JPG: First of all, my partner Francis. He had this dream for us of making a fashion empire. I would have been happy designing anywhere as long as I could design but he had a vision. Then there is Tanel who still works with me and who was in almost all my menswear shows for 20 years, not just a beautiful person but a beautiful soul. I was influenced by rock stars like David Bowie, I loved Michel Polnareff when I was a teenager… All of them had an impact on me.

MH: Are there decades or tropes in menswear you find unlovable?

JPG: The good taste of one time is the bad taste of another…

ON MEDIA AND CULTURE

MH: In the 90s you co-hosted Eurotrash, which is where I saw Boy George and Yvette Horner blissfully camping it up at her villa somewhere in France. At the time, Eurotrash was about the only place on television that celebrated kitsch and camp and sexy silliness. You have said that, as a child, you had a passion for television. As with fashion collections, television’s offerings have divided and multiplied into a chaos of choice. Do you watch television? What and why? Does it inspire you or depress you?

JPG: I still watch a lot of television but I am probably less influenced by it than before. I like Dancing with the Stars and The Voice… I can’t make myself watch series that everyone is doing now and for films, I like to go to the cinema and see them on the big screen.

ON YOUNG TALENT

MH: You famously had no formal training. Rather, you sent sketches to major houses and your talent was instantly spotted. Do you think the same thing would be possible today? How do you find young collaborators today and how are they different from when you started out?

JPG: Celebrity can now come very quickly and last for not very long. I feel that the young designers are less willing to design “in the style of”, which is what I did when I worked at Pierre Cardin or Jean Patou. But there are many talented young people around.

ON INFLUENCE AND APPROPRIATION

MH: You were one of the first designers to look to the streets of Paris—with all of their ethnic and class diversity, and mix up those codes, channelling them into some of your most famous collections. Today, a designer inspired by, say, Mongolia (I’m thinking of your sublime FW 94/95 RTW) has to tread very carefully or else he might face accusations of “cultural appropriation,” described as “adoption of the elements of a minority culture by members of the dominant culture.” What advice would you have on this subject? Where is the line drawn between influence and appropriation?

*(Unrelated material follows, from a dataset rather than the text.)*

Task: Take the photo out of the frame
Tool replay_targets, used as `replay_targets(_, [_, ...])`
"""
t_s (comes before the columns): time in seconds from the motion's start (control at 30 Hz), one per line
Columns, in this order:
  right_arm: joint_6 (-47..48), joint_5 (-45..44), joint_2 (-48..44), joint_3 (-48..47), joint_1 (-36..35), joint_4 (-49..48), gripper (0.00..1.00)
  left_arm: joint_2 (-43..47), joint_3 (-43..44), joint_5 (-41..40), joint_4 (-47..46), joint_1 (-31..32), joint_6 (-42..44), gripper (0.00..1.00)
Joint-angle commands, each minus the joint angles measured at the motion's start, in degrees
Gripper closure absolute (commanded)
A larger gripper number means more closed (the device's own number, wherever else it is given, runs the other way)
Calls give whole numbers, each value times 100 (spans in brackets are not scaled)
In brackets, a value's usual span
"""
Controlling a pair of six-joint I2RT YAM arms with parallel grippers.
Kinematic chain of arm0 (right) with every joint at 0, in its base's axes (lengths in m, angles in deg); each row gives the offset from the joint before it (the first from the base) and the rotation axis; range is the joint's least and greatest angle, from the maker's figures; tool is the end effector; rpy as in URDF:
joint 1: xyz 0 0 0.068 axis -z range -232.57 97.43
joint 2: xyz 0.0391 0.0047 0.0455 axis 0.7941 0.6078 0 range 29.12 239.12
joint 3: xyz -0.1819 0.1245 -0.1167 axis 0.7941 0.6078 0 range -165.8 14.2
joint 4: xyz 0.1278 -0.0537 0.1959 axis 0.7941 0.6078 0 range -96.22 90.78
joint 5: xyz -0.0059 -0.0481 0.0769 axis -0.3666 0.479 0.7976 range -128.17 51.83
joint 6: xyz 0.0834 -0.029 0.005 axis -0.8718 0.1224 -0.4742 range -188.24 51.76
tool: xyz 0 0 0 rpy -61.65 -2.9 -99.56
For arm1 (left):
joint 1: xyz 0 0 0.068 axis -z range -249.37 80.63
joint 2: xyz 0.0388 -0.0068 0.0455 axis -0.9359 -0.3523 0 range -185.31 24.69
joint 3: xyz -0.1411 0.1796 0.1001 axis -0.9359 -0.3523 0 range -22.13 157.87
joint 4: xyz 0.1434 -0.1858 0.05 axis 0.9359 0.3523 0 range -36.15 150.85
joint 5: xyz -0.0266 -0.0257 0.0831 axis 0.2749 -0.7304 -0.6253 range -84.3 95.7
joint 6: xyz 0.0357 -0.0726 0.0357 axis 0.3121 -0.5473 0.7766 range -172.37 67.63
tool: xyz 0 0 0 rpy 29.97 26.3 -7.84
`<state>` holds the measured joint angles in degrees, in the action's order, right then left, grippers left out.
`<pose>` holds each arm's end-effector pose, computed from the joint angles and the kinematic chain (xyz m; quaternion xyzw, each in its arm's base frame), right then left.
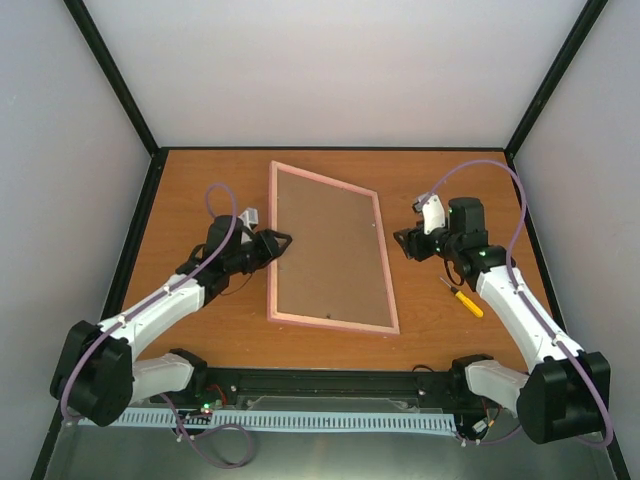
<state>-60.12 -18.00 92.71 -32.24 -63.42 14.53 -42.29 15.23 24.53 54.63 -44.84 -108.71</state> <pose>0.2500 0.0756 0.2293 -0.2217 0.8598 0.1675 0.4285 0.2413 -0.1381 0.2014 -0.1564 0.8456 -0.4261 0.2812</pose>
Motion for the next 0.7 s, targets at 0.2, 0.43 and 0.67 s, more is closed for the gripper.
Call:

JPG: As far as I am concerned, I have always treated the different cultures with the utmost respect.

ON CORSETRY

MH: I think that if there are two garments associated with you they must surely be the Marinière pullover and the classic French corset. How did you come to make your first corsets? What is the most difficult thing about creating a corset? What is something a non-couturier would not know about corsets?

JPG: The corset was this mysterious flesh coloured object that I had found in my grandmother’s drawer when I was a boy. She explained to me that women used to drink vinegar and tighten the corset at the moment of the contraction to have the smallest possible waist. It was a fascinating story for a little boy. Afterwards, in the early 80s I saw a musical on Broadway, Nine, and there was a scene where all the women were in nude dressing gowns and lingerie and somehow the image of the corset came back and my first corset dress was born. But the corset for me was always something to empower women, to make them seductive on their own terms and not a means of submission.

ON GENERALLY HELD MISCONCEPTIONS

MH: What is something that you often read about yourself in the press that is false or distorted and annoys you? What terms are used to describe you that you find inappropriate?

JPG: I don’t mind what the press writes about me—not even “the enfant terrible” bothers me.

ON ANONYMITY AND CELEBRITY

MH: It’s been many years since you could simply walk down a street in Paris without being recognized. Is it difficult to observe and be inspired—tranquilly—when one is very famous? Does your celebrity limit your ability to blend in and absorb visual information?

JPG: I can still walk down the street in Paris or anywhere else for that matter. Yes, I am recognized but it doesn’t limit my ability to observe. My curiosity has stayed the same and I still look at what happens in the street.